Understanding Fortran Memory & Page Usage

cva · Mar 18, 2011

Hello,

I am am confused about how fortran code is being executed and how are the variables in the memory updated during the execution.

My code in simple terms looks like this:

give some values to a matrix psi(lx,ly) (initialization)

main loop do n=1,nend

nt=psi^3

make Fourier transform of psi and get kpsi
make Fourier transform of nt
calculate new kpsi from a simple old kpsi+ft(nt)
make inverse Fourier transform of kpsi and get the new psi in real space.
enddo

Most of the time is spent to make the 3 Fourier transforms. A smart algorithm would save the intermidiate value of kpsi and use a algorithm like this one:

give some values to a matrix psi(lx,ly) (initialization)
make Fourier transform of psi and get kpsi

main loop do n=1,nend

nt=psi^3

make Fourier transform of nt
calculate new kpsi from a simple old kpsi+FT(nt)
make inverse Fourier transform of kpsi and get the new psi in real space.
enddo

The problem is that it does not work. If I execute the second algorithm it will give rubbish. Between two iteration the cpu saves only the array psi. Second algorithm will work without problem in matlab. How can I force the cpu to save the intermediate value for later reuse. Doing another FT should take more than saving the array in the memory.

Mark44 · Mar 18, 2011

cva said:

Hello,

I am am confused about how fortran code is being executed and how are the variables in the memory updated during the execution.

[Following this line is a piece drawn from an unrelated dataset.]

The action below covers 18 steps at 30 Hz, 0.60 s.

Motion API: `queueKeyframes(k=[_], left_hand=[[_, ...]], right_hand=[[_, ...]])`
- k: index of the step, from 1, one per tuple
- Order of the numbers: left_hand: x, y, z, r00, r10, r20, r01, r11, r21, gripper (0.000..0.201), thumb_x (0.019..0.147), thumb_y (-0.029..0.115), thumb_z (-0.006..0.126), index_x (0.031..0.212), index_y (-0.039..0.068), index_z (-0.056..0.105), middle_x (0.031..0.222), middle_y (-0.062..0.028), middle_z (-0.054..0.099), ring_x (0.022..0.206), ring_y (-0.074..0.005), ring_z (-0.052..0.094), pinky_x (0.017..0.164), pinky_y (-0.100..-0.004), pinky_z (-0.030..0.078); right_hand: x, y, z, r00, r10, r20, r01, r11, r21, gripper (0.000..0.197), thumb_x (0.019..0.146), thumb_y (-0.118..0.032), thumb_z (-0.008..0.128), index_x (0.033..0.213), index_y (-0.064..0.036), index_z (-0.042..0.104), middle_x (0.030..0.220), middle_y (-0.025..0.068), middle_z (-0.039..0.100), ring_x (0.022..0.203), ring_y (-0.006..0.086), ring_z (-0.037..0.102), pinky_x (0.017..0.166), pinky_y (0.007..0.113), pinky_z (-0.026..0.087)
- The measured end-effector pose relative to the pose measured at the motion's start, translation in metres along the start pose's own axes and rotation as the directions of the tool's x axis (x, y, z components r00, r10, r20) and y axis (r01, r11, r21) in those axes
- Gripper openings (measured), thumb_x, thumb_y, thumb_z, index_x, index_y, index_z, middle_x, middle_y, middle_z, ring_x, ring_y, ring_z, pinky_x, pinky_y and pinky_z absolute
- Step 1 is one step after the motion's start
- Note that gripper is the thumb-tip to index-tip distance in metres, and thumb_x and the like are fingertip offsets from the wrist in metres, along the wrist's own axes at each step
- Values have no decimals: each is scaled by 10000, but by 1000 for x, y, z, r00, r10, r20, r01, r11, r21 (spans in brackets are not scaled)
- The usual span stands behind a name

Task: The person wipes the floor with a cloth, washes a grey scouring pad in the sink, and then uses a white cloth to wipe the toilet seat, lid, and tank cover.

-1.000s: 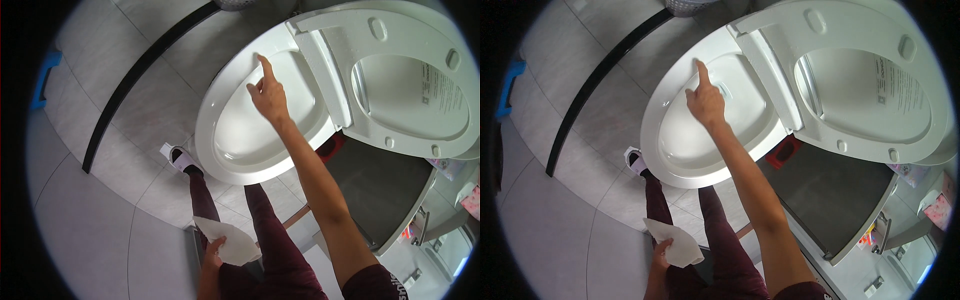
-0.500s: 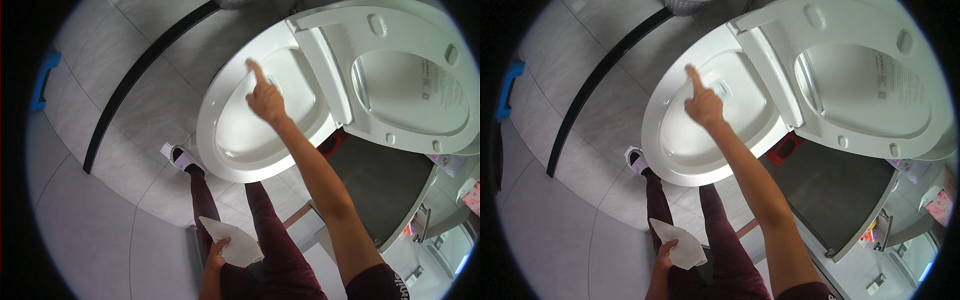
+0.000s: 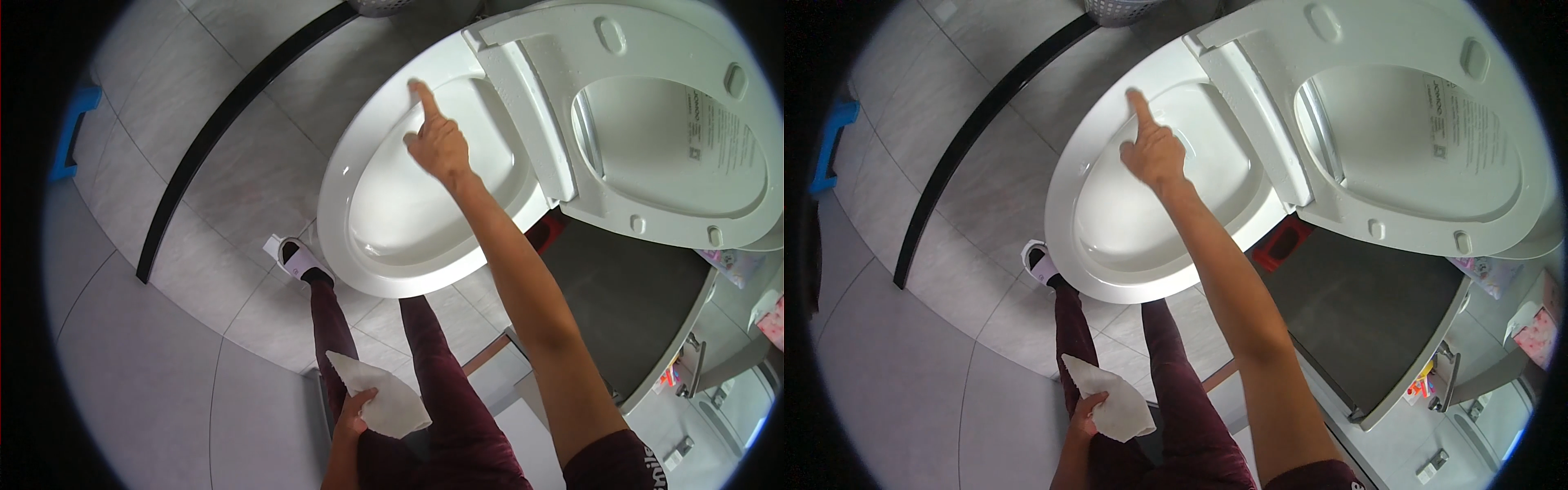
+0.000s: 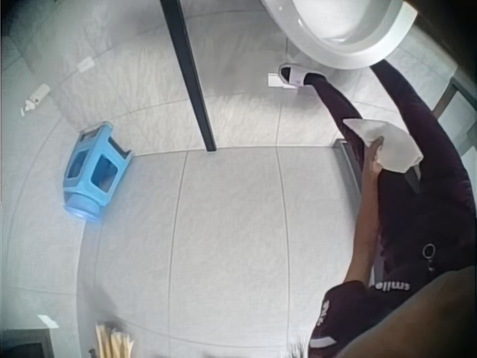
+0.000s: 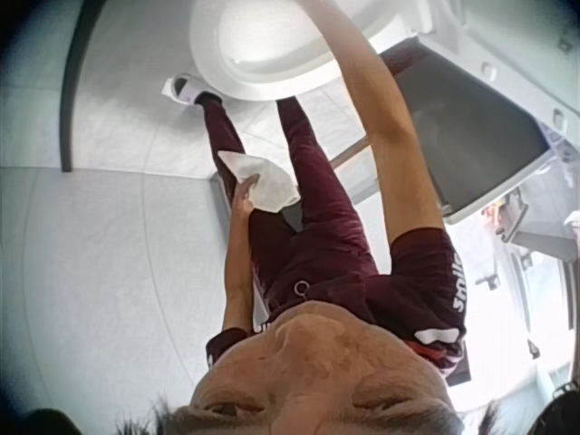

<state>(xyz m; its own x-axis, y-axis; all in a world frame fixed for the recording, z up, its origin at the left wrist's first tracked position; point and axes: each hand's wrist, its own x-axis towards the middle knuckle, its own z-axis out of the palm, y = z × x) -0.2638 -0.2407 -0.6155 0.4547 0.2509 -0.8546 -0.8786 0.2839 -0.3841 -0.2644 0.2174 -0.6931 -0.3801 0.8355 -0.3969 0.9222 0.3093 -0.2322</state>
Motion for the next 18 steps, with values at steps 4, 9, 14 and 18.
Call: queueKeyframes(k=[4, 9, 14, 18], left_hand=[[1, -2, -2, 1000, 7, -14, -7, 1000, 4, 331, 750, 42, 593, 1074, 44, 525, 952, -78, 598, 888, -216, 586, 781, -336, 472], [1, -1, 1, 1000, -21, -22, 21, 1000, -5, 336, 752, 31, 587, 1081, 38, 516, 945, -74, 596, 883, -215, 586, 777, -334, 472], [-1, -3, 2, 1000, 13, 4, -13, 1000, 6, 343, 762, 34, 584, 1095, 30, 501, 961, -90, 594, 891, -224, 586, 789, -343, 474], [1, -3, 4, 1000, -4, 7, 4, 1000, 2, 347, 760, 23, 586, 1096, 26, 498, 966, -97, 592, 892, -232, 589, 793, -352, 479]], right_hand=[[-11, -8, 3, 999, -47, 16, 46, 998, 33, 817, 695, -88, 561, 1375, -254, 140, 612, 144, 580, 615, 325, 592, 652, 394, 489], [-9, 0, -5, 998, -67, 23, 67, 998, -13, 801, 689, -119, 561, 1368, -270, 165, 677, 170, 591, 602, 333, 590, 663, 400, 490], [-14, -17, -4, 997, -53, 58, 52, 998, 20, 811, 682, -131, 568, 1369, -268, 161, 740, 181, 604, 626, 341, 592, 685, 397, 491], [-17, -8, 4, 996, -83, 44, 86, 995, -52, 804, 699, -148, 556, 1375, -270, 137, 749, 213, 597, 665, 348, 597, 686, 405, 485]])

My code in simple terms looks like this:

give some values to a matrix psi(lx,ly) (initialization)

main loop do n=1,nend

nt=psi^3

What is this? AFAIK there is no ^ operator in Fortran, at least up to Fortran 95. Do you mean it as raising psi to the third power? The exponentiation operator in Fortran is **, but you can't use it to raise a two-dimensional array to a power.

cva said:

make Fourier transform of psi and get kpsi
make Fourier transform of nt
calculate new kpsi from a simple old kpsi+ft(nt)
make inverse Fourier transform of kpsi and get the new psi in real space.
enddo

Most of the time is spent to make the 3 Fourier transforms. A smart algorithm would save the intermidiate value of kpsi and use a algorithm like this one:

give some values to a matrix psi(lx,ly) (initialization)
make Fourier transform of psi and get kpsi

main loop do n=1,nend

nt=psi^3

make Fourier transform of nt
calculate new kpsi from a simple old kpsi+FT(nt)
make inverse Fourier transform of kpsi and get the new psi in real space.
enddo

The problem is that it does not work. If I execute the second algorithm it will give rubbish. Between two iteration the cpu saves only the array psi. Second algorithm will work without problem in matlab. How can I force the cpu to save the intermediate value for later reuse. Doing another FT should take more than saving the array in the memory.

Show us your code.

cva · Mar 18, 2011

Hello,

Thank you for your reply. I was trying to write in a pseudocode. The ** takes power of each element of a matrix.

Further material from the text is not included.